■ What you need to do
State the number of lines in these records that include the word "hand", and add nothing to it.

---- Task data

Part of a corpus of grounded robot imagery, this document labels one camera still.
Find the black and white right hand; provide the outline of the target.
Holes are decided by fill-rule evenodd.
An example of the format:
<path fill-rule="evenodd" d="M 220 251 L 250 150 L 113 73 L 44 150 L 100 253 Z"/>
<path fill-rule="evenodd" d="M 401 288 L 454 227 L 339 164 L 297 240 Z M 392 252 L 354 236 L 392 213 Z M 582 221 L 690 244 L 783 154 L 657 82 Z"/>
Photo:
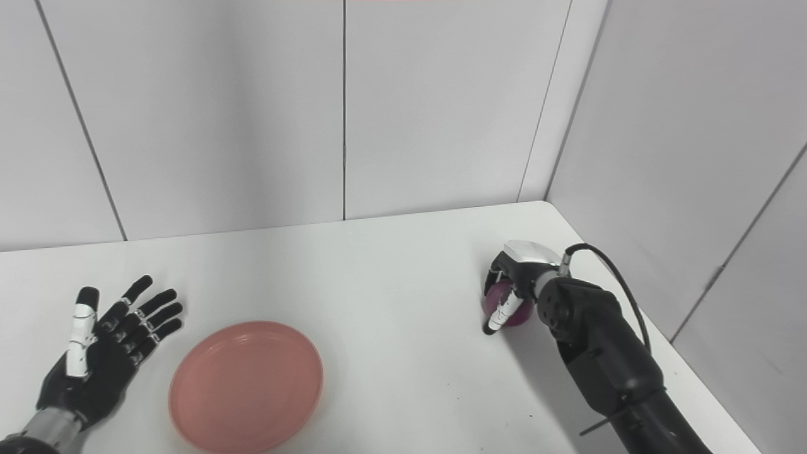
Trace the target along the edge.
<path fill-rule="evenodd" d="M 535 312 L 541 288 L 559 275 L 561 256 L 545 245 L 526 240 L 505 242 L 488 268 L 482 294 L 482 332 L 519 327 Z"/>

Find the black and white left hand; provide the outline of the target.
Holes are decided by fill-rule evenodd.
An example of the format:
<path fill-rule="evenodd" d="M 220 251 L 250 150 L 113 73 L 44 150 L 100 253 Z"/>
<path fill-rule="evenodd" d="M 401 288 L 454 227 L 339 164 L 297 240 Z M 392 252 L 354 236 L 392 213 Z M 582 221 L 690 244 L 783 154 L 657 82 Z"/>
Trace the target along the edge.
<path fill-rule="evenodd" d="M 35 408 L 72 414 L 86 430 L 119 406 L 142 363 L 183 325 L 183 304 L 173 288 L 135 306 L 151 287 L 144 275 L 104 313 L 99 290 L 80 289 L 66 352 L 44 377 Z"/>

--------

■ Task answer
2